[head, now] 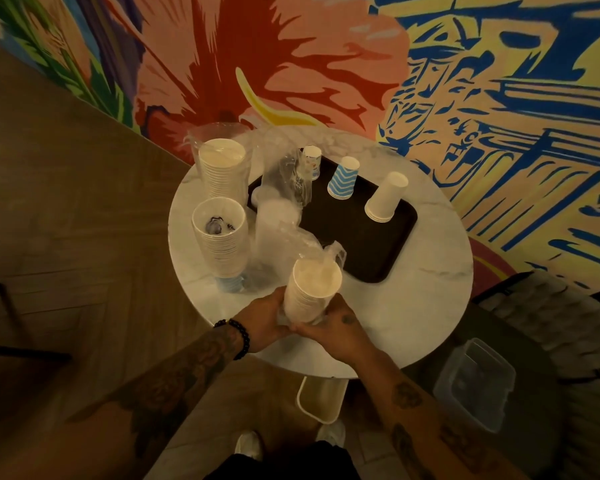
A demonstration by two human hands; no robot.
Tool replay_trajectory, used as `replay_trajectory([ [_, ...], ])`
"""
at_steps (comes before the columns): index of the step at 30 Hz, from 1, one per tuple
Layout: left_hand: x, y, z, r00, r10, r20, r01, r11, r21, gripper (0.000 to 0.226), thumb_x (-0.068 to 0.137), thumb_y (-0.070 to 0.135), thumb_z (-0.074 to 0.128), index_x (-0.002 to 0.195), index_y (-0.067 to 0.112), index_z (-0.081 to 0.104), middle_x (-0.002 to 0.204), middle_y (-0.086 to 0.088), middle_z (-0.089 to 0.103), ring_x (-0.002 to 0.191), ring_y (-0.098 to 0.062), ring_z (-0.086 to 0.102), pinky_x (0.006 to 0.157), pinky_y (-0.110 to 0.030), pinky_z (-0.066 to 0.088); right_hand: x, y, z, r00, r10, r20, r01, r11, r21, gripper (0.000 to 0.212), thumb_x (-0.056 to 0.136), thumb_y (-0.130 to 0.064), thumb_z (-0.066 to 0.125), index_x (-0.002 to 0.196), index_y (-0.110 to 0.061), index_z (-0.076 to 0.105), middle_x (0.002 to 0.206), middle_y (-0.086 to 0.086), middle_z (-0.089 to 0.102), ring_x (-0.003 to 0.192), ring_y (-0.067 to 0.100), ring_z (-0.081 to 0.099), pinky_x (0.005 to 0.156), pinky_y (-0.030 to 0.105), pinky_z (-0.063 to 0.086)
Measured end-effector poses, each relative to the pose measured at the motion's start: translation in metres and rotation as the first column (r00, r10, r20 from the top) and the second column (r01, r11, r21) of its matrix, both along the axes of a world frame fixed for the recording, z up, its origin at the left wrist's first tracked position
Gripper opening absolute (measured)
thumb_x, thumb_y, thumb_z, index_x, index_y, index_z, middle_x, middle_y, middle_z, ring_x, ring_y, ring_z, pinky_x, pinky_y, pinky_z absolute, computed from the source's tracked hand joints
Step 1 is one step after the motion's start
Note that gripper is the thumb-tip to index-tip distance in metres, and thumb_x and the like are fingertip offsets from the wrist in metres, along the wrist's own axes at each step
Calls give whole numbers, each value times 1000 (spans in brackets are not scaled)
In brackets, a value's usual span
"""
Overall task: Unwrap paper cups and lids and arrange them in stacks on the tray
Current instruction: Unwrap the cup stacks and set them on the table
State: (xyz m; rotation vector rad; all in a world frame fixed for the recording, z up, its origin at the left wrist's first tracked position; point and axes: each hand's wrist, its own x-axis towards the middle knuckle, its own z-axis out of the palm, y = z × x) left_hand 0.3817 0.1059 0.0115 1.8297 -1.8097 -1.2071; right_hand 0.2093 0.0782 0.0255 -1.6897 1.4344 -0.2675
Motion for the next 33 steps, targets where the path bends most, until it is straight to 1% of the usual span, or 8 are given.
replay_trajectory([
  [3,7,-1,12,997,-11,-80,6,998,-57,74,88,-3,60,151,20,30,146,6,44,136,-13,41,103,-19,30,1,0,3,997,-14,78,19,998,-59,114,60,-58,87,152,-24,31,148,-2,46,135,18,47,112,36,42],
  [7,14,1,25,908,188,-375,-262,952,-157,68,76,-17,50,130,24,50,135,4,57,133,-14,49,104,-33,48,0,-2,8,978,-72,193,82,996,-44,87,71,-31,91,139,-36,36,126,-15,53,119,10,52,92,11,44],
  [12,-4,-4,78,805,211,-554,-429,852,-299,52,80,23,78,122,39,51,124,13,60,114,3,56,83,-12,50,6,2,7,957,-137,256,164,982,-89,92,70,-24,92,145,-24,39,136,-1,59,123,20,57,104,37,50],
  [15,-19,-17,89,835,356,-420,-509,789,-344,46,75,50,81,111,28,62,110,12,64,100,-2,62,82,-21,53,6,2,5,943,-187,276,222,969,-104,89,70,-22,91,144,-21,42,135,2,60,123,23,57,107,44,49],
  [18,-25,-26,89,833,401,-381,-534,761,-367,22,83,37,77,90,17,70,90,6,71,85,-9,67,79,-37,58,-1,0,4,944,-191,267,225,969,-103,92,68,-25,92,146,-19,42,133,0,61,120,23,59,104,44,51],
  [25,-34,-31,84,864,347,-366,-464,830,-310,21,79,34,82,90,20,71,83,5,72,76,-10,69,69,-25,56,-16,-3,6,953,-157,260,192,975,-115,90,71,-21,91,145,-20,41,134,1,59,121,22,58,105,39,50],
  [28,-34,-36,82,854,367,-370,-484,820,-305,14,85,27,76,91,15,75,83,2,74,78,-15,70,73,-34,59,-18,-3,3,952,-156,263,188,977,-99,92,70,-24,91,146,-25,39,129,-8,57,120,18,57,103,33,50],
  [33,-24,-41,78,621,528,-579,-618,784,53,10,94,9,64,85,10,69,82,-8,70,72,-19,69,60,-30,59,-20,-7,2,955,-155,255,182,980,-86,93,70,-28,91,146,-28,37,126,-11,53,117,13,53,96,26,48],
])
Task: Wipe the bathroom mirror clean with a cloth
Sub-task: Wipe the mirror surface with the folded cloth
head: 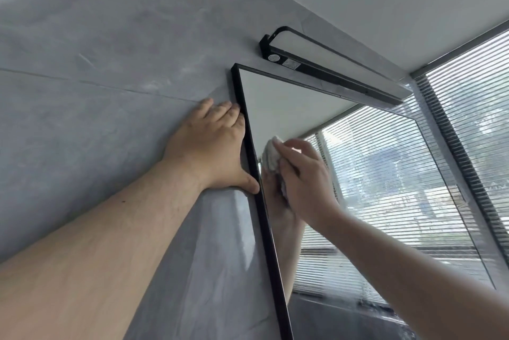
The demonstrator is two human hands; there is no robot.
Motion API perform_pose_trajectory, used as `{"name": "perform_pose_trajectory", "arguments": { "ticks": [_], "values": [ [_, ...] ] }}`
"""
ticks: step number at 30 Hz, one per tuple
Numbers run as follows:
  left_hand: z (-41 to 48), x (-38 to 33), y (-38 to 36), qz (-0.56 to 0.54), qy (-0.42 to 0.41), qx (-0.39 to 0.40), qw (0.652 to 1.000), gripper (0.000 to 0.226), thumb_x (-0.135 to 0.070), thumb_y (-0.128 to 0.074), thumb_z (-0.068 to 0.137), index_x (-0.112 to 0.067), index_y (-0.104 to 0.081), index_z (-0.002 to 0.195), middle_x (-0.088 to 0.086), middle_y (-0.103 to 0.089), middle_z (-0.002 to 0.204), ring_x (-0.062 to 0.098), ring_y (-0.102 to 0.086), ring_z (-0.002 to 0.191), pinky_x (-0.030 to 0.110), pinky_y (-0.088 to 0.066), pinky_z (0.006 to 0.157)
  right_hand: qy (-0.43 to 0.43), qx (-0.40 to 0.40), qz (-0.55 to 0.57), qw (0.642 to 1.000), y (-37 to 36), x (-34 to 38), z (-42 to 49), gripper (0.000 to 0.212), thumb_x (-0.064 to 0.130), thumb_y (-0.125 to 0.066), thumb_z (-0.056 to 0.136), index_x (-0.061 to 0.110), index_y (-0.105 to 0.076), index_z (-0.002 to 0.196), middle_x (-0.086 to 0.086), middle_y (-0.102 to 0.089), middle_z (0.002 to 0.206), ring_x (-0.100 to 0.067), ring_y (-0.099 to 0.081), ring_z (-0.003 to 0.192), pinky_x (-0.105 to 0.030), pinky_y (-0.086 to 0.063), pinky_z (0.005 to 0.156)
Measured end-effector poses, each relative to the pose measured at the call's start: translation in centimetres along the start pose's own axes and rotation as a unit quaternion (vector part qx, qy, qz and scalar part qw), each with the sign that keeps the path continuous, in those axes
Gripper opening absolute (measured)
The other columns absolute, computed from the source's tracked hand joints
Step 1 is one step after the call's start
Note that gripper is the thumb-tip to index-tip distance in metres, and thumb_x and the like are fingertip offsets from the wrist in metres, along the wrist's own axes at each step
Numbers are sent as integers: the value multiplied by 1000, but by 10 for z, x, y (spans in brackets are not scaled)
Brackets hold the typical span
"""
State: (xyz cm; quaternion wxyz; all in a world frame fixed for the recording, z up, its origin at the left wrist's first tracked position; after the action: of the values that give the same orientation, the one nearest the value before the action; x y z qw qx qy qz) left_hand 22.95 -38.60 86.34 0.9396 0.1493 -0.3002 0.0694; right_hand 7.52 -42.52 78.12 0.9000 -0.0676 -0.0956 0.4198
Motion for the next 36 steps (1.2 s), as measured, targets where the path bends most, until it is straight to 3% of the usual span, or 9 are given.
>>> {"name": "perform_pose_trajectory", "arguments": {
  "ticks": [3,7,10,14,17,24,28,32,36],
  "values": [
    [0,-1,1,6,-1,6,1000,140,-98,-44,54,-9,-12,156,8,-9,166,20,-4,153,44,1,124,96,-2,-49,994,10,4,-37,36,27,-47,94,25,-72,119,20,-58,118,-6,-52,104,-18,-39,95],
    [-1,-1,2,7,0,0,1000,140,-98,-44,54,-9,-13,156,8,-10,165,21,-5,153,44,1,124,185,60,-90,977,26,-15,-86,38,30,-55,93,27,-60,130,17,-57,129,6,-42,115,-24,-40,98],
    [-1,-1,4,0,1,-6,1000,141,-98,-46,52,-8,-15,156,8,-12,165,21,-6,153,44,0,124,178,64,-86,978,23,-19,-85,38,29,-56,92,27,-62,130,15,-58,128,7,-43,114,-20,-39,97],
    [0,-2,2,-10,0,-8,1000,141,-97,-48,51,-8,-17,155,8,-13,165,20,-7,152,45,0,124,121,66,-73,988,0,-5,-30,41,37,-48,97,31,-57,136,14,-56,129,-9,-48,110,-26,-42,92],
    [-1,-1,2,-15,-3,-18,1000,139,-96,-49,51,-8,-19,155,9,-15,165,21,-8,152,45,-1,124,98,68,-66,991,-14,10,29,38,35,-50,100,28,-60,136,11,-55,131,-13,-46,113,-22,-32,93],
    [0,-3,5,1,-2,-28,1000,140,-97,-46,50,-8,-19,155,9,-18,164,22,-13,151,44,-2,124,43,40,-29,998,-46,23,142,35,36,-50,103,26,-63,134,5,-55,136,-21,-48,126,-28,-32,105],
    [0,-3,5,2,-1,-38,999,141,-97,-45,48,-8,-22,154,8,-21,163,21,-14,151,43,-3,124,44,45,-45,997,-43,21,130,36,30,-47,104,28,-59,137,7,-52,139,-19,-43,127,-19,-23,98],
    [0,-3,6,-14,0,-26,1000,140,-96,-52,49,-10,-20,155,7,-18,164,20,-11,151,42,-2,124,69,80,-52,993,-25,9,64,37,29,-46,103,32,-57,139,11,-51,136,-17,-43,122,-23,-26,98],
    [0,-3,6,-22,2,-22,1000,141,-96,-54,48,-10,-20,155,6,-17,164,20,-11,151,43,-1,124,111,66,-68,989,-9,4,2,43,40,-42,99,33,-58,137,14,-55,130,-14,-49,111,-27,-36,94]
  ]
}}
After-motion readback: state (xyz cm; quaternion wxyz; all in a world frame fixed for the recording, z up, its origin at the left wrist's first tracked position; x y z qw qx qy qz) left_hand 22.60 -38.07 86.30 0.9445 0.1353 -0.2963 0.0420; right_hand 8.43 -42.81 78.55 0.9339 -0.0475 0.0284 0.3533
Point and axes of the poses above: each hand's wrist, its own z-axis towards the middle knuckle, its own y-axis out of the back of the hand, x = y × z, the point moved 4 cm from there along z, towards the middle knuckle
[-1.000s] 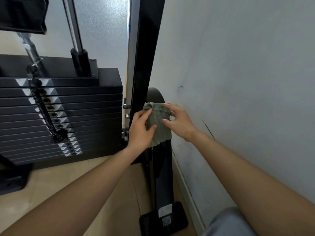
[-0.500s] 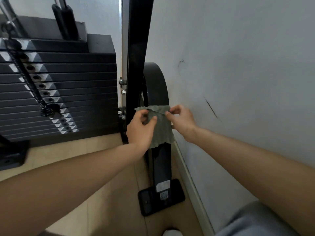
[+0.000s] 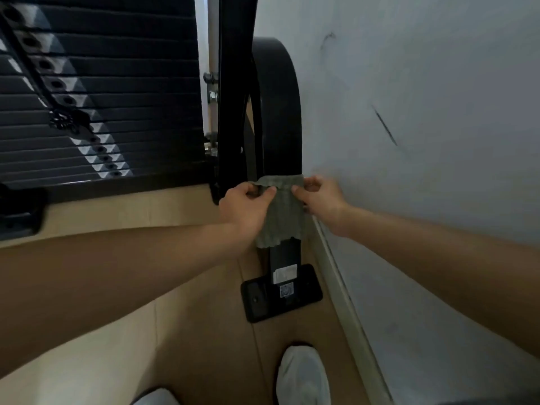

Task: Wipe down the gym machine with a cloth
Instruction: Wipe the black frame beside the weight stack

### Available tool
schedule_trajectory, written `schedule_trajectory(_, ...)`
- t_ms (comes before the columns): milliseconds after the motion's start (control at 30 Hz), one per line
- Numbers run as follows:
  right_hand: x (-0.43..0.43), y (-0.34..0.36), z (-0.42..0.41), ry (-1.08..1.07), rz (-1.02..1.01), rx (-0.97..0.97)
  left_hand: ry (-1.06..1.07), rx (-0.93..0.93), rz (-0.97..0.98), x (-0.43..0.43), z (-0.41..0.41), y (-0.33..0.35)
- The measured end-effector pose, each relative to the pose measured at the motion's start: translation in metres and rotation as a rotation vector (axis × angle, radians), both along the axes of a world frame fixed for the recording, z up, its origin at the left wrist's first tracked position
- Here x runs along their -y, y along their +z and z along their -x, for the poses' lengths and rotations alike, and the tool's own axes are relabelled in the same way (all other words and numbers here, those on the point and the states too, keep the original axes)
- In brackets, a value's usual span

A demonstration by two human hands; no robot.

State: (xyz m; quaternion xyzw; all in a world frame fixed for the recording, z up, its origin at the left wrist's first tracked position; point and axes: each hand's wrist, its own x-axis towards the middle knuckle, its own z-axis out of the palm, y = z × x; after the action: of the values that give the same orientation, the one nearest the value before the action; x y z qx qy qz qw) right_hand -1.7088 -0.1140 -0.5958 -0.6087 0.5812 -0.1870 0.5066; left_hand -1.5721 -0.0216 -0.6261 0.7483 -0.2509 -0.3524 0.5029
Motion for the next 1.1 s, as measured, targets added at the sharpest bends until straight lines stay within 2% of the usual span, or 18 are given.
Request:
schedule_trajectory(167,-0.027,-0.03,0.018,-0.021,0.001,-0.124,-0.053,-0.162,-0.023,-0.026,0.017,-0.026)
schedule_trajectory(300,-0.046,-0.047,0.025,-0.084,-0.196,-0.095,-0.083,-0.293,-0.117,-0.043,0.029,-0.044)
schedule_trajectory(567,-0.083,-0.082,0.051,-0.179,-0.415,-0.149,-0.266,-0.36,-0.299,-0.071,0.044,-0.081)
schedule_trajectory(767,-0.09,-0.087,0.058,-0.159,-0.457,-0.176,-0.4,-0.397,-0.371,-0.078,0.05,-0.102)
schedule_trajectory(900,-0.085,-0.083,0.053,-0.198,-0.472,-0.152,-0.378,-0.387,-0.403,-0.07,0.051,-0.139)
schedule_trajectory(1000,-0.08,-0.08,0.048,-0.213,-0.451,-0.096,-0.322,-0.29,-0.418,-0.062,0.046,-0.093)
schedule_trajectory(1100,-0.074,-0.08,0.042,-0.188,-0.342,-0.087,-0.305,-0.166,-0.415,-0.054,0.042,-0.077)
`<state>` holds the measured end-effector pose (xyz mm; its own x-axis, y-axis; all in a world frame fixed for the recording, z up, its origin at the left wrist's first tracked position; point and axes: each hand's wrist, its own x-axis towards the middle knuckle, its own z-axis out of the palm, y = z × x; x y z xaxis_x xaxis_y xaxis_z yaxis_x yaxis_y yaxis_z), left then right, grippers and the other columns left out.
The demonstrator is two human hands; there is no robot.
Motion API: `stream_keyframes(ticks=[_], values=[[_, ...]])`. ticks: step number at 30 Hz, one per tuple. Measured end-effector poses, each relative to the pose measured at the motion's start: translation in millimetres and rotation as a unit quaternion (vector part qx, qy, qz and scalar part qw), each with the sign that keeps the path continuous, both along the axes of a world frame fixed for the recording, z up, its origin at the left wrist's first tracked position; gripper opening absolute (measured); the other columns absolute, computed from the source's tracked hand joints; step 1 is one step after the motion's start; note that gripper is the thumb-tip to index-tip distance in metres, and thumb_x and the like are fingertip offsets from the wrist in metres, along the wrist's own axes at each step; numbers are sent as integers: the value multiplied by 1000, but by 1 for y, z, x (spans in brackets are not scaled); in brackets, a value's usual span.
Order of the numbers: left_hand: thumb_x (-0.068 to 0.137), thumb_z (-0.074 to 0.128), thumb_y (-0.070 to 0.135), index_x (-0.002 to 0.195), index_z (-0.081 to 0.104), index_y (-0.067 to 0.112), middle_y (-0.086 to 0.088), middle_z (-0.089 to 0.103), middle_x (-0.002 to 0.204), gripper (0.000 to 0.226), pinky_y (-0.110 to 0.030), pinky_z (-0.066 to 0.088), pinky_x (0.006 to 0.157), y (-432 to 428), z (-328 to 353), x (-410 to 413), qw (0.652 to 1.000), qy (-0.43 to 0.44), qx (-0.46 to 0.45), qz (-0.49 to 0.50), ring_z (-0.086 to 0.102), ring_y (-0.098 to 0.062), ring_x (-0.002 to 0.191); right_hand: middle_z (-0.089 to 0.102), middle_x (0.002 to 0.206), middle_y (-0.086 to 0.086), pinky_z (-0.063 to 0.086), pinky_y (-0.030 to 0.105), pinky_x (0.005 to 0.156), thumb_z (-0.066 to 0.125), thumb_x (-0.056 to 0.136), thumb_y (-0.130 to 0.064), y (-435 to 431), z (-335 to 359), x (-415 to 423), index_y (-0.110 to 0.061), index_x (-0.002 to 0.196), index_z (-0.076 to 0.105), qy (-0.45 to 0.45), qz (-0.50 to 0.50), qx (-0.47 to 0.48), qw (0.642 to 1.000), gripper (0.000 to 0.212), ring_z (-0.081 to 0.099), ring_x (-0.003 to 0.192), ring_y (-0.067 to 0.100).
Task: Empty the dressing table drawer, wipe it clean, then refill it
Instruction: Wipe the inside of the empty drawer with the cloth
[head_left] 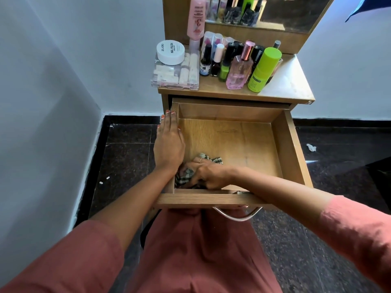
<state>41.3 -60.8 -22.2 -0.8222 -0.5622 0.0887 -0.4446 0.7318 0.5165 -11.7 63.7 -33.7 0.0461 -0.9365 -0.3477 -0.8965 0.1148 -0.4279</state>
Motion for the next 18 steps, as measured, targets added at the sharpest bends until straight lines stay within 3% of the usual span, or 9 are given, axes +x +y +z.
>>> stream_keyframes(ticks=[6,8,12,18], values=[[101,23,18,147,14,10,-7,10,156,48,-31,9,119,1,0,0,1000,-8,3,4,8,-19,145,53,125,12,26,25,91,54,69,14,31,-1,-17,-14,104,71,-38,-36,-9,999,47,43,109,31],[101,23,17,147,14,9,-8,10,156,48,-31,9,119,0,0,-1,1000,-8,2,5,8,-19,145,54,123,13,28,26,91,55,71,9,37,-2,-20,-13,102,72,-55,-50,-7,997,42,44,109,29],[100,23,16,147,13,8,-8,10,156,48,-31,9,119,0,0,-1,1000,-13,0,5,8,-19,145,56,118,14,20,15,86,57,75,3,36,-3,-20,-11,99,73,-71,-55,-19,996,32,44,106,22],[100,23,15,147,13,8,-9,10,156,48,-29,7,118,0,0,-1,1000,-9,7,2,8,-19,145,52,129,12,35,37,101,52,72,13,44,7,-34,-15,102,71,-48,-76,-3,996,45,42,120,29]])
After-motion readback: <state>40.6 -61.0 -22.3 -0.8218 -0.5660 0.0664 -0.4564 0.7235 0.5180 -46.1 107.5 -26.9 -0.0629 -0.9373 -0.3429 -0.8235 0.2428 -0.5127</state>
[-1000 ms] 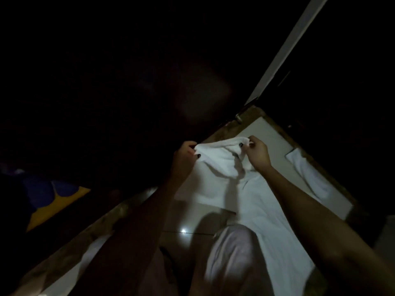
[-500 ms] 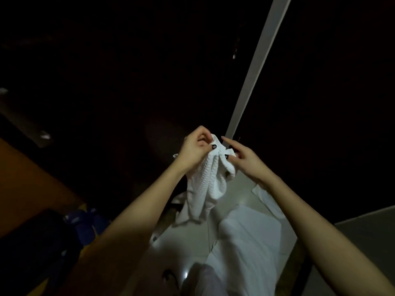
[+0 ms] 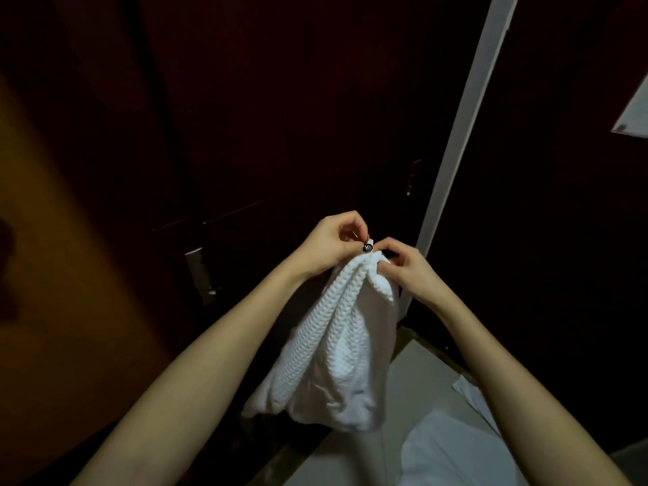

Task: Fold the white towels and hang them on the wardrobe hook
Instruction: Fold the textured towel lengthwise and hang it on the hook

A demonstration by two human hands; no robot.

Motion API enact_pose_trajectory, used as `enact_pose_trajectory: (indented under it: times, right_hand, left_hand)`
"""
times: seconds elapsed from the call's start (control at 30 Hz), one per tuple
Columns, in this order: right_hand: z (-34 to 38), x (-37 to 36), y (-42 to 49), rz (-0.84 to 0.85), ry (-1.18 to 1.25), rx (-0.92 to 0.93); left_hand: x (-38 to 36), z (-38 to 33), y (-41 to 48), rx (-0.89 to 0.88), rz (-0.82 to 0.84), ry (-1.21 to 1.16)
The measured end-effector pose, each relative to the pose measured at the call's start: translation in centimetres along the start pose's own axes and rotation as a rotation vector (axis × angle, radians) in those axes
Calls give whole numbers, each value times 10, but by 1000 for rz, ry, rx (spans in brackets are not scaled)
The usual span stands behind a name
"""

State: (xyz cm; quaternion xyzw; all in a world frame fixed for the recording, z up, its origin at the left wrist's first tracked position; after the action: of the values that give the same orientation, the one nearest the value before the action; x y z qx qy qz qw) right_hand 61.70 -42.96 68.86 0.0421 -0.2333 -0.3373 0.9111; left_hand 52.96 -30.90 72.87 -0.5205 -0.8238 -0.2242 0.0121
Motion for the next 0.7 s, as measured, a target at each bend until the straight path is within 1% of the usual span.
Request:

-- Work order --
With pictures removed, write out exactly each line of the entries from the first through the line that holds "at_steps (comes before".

-- Reply --
[head, now] 
A demonstration by two human hands; no robot.
Tool replay_trajectory, used as `replay_trajectory([ [_, ...], ])`
"""
at_steps (comes before the columns): index of the step at 30 Hz, from 1, one per tuple

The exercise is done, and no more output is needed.